Star Spangled attention

Published 9:00 pm Saturday, September 15, 2001

When the Gospel Outreach Youth School choir sings the National Anthem before the Seattle Mariners’ game Tuesday at Safeco Field, a rare sight will unfold.

A full team of Mariners will stand along the top step of the dugout, place their caps over their hearts and gaze with meaning toward the American flag.

It’s a scene that should happen every time that song is played.

But when you’re a ballplayer and you hear it about 200 times from March to November, it’s easy to think other matters are more important. Like stretching that last muscle before the game, or going over the scouting report one more time, or whatever players do in those last 10 minutes before a game.

What many of them rarely do is show up in the dugout for the Anthem. Usually there are a couple of players, a few coaches and the batboys.

It’s not just the players, either.

Upstairs in the pressbox, writers stand at attention but they don’t always pay attention. Some talk to their bosses on the phone, or they think about getting a story finished, or they wonder if the Anthem singer will hit the high note.

“You take it for granted sometimes,” said Mariners second baseman Bret Boone. “I think it’s because we do it every day.”

After what happened Tuesday, when terrorists crashed not only into the World Trade Center and the Pentagon and a field in Pennsylvania but also into the freedom that allows guys like Boone to earn millions of dollars, nobody in a baseball uniform will take it for granted for a long time.

“I hear that National Anthem now and I think about it,” Boone said. “Like everybody who’s a human being with a conscience, when you hear that song you think of the people down there in the middle of all that rubble. People putting their lives at stake trying to find survivors. You think of it when you see the faces of those firemen and policemen.”

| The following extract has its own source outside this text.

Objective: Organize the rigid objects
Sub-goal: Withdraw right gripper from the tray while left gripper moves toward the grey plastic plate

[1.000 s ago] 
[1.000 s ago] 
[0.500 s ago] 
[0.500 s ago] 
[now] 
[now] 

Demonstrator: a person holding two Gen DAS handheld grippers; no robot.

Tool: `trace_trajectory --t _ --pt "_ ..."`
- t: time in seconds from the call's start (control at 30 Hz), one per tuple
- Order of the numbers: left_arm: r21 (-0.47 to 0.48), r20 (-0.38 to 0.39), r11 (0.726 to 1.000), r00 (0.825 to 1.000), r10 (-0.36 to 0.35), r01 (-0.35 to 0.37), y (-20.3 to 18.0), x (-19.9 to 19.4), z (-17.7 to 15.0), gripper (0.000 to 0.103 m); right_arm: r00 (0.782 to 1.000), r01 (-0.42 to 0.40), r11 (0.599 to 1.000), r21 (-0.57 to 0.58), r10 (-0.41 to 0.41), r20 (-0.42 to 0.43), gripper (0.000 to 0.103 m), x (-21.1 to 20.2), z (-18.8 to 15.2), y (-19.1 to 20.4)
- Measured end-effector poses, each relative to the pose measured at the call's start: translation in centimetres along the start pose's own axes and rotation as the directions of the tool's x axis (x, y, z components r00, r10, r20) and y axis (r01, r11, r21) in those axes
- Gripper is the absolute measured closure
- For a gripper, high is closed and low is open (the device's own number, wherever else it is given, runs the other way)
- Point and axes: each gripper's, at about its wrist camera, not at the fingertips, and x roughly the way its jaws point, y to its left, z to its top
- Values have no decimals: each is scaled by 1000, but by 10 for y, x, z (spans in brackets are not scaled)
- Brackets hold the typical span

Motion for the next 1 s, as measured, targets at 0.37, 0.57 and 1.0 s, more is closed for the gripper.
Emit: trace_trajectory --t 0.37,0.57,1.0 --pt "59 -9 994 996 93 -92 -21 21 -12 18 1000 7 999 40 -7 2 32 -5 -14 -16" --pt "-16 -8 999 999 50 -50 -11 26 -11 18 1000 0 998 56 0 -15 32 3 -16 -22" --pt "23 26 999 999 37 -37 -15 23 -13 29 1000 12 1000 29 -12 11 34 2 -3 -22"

On Tuesday, there couldn’t be a better group to sing the Anthem than the Gospel Outreach kids from Olympia. They’ve sung it before Mariners games the past few years and have done it without the melodramatics that make you believe other artists are performing it to promote themselves more than what the song represents.

Boone promises it will have meaning this time.

“We live in the greatest country in the world,” he said. “We’re free to do what we want. We should be very thankful.”

They should be on the top step of the dugout, lined up as the New York Yankees have been before every game the past several years.

“In New York, it was a mandatory thing by (manager) Joe Torre to have everybody out there,” said Mariners relief pitcher Jeff Nelson, who played the previous five seasons with the Yankees. “It’s a team-by-team thing but I’m sure this time it’ll be different, and rightfully so.”

When Boone hears it on Tuesday, he knows he won’t be thinking about his next at-bat.

“When they sing the Star Spangled Banner, it’s going to mean so much,” he said. “Not only for what’s just happened, but for what has happened in the history of this country. It shows what this country is all about, what this country has been through and how we’ve become the country that we are.”

Looking over his shoulder

Boone said he rarely has thought about how safe he is at the ballpark, but he knows that feeling may change when the Mariners’ season resumes Tuesday.

“I know the security will be up and there will be a lot of steps that normally aren’t taken to be extra sure,” he said. “But we play in front of people all the time and I don’t think I’ll feel any more vulnerable than I did before. You never know who’s out there.

“After what happened the other day, I never thought anything like that could happen. There was always that threat before this happened. I might be a little more aware of where my family is, and I’m not a guy who usually looks around and makes sure they’re there.”

On Thursday, when the Mariners flew back to Seattle from Los Angeles, they got a taste of what airline passengers everywhere must sense these days. The team took a special Alaska Airlines flight just for them, but they had to walk through the airport terminal and check their own bags.

“We live in a place where you’re not used to having to look over your shoulder,” Boone said. “Now we’re well aware of it. It hit home going through the airport, how lucky we are in the way we travel. We don’t worry about stuff. We’re not used to going through the terminal. We’re walking through the airport, and I’m looking around. I found myself looking at everybody who was on that flight asking myself, ‘Do I know everybody on this flight?’”

Painful flashback

Last week’s terrorist attacks brought back painful memories of the Vietnam war to Mariners president Chuck Armstrong.

Armstrong, a deck officer on an aircraft carrier during his tour with the Navy, remembers sending pilots off on their missions and, too many times, not being able to welcome them back.

“I remember being at sea a couple of times when our pilots didn’t make it back,” Armstrong said. “We would have burials at sea, but a lot of times there wouldn’t be a body to bury.

“Unfortunately, this brought back a lot of those memories.”